For the NHS, another fundamental flaw of Big IT initiatives lies in their top-down approach. These monolithic projects often attempt to impose standardised solutions across a diverse landscape of healthcare providers, disregarding the bespoke challenges and workflows of individual institutions. This ‘one size fits all’ mentality inevitably leads to adaptation struggles and, ultimately, suboptimal outcomes.

Adjusting to a nimbler evidence-based approach and building from proven localised successes allows for innovators to partner with the so-called integration giants in subsequent phases of rollout. The tail stops wagging the dog. Innovators lead, partnering with scale-out enablers at the right time and only after ROI proof-points have been demonstrated. This is where Small IT comes in.

The ethos of Small IT centres on leveraging modern technology stacks to empower innovators to tailor solutions to the specific needs of healthcare providers and patients alike. It marks a tactical pivot towards agile solutions delivered by passionate teams with a focus on both service and profitability.
Small IT also thrives on collaboration and customisation. By working closely with healthcare stakeholders, operations heads can gain a deep understanding of their needs and pain points, crafting solutions that seamlessly integrate into existing workflows while addressing specific challenges head on. This bottom-up approach fosters a sense of ownership and engagement among end users, driving adoption and ensuring that technology truly enhances, rather than hinders, the delivery of care.

The agility inherent in Small IT allows for rapid iterations according to evolving healthcare requirements and emerging technologies. Rather than being shackled to outdated systems and cumbersome bureaucracies, healthcare organisations can embrace change as an opportunity for growth and improvement. Dynamic responsiveness is crucial in an industry that changes as rapidly as healthcare, where the ability to swiftly respond to new challenges (spikes in patient admissions and evolving ailments, for example) can mark the difference between success and stagnation.

Critics of the Small IT approach may argue that it lacks the scale and robustness of Big IT solutions.
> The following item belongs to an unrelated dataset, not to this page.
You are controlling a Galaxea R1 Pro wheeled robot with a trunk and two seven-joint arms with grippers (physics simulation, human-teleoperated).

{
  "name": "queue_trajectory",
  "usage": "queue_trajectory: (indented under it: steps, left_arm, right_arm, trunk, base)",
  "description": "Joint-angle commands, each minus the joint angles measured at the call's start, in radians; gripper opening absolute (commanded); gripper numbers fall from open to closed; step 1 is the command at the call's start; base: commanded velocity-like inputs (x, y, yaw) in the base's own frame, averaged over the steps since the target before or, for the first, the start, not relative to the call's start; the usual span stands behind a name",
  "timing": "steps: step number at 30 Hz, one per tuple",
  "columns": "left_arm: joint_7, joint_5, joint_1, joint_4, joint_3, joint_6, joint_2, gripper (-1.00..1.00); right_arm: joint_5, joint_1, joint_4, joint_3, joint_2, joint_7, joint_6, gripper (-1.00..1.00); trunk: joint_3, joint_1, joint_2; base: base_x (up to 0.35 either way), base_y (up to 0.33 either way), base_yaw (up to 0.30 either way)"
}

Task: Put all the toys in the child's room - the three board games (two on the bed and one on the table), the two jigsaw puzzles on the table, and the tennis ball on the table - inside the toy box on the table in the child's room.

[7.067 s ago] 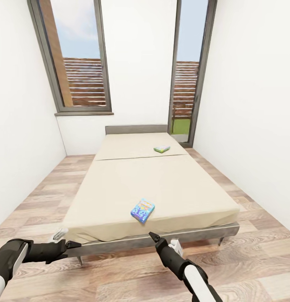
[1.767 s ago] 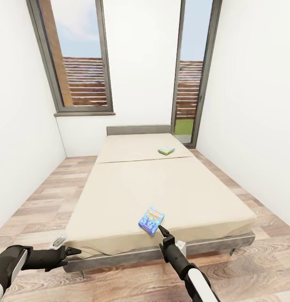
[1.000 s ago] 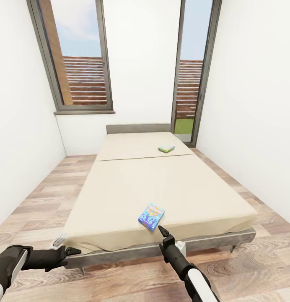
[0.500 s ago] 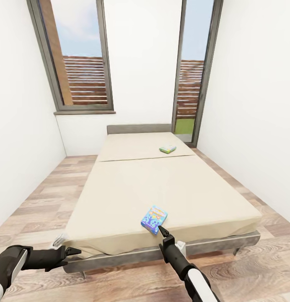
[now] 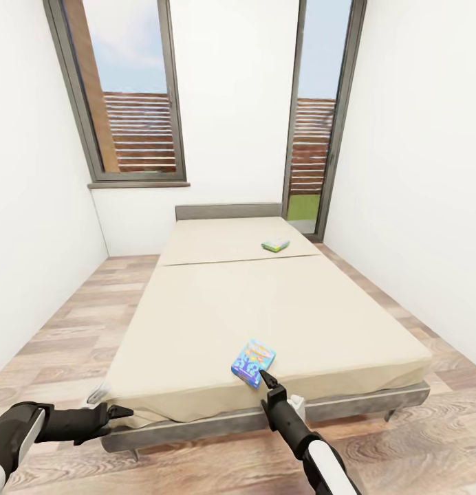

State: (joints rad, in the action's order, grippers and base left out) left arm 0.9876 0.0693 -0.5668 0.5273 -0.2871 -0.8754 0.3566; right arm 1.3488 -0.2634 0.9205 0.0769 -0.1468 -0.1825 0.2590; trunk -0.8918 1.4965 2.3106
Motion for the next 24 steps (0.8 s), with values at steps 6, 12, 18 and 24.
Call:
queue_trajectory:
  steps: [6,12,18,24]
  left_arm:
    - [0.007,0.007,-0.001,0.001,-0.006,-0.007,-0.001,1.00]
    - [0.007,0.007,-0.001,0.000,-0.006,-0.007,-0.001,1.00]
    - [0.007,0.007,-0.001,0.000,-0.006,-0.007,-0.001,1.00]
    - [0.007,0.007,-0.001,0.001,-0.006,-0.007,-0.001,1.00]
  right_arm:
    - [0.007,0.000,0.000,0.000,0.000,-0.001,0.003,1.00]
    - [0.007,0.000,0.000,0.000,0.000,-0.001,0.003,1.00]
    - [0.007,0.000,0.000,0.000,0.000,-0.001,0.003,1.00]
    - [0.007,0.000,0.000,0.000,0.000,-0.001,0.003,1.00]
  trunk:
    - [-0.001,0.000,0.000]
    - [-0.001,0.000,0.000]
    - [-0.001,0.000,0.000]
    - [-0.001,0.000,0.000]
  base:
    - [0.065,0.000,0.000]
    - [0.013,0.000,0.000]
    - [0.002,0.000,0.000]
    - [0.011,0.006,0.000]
But the goal is not to build massive systems that attempt to solve every problem under the sun, rather to create flexible, modular solutions that can be easily modified and scaled as needed. Small IT embraces the concept that solutions can’t do it all, yet are pragmatic, cost-effective, and, most importantly, deliver tangible value to end-users.

Plus the rise of modern tech stacks – cloud computing, microservices architecture, and open-source software – has democratised access to powerful tools and platforms for all Small IT users who can rapidly prototype and deploy solutions with minimal upfront investment. It levels the playing field and empowers a new age of healthcare entrepreneurs.

The era of Big IT dominance in healthcare is coming to an end. Decades of failed initiatives and wasted resources have demonstrated the limitations of top-down, holistic approaches. Software development efficiencies only add to the case. It is time to embrace Small IT’s agility, collaboration and customisation to revolutionise the delivery of care throughout the NHS.

By harnessing the creativity and passion of smaller IT teams, we can finally realise the promise of technology to improve patient outcomes, enhance clinician satisfaction, and drive efficiency throughout the healthcare system: a fundamental change meaningful to us all.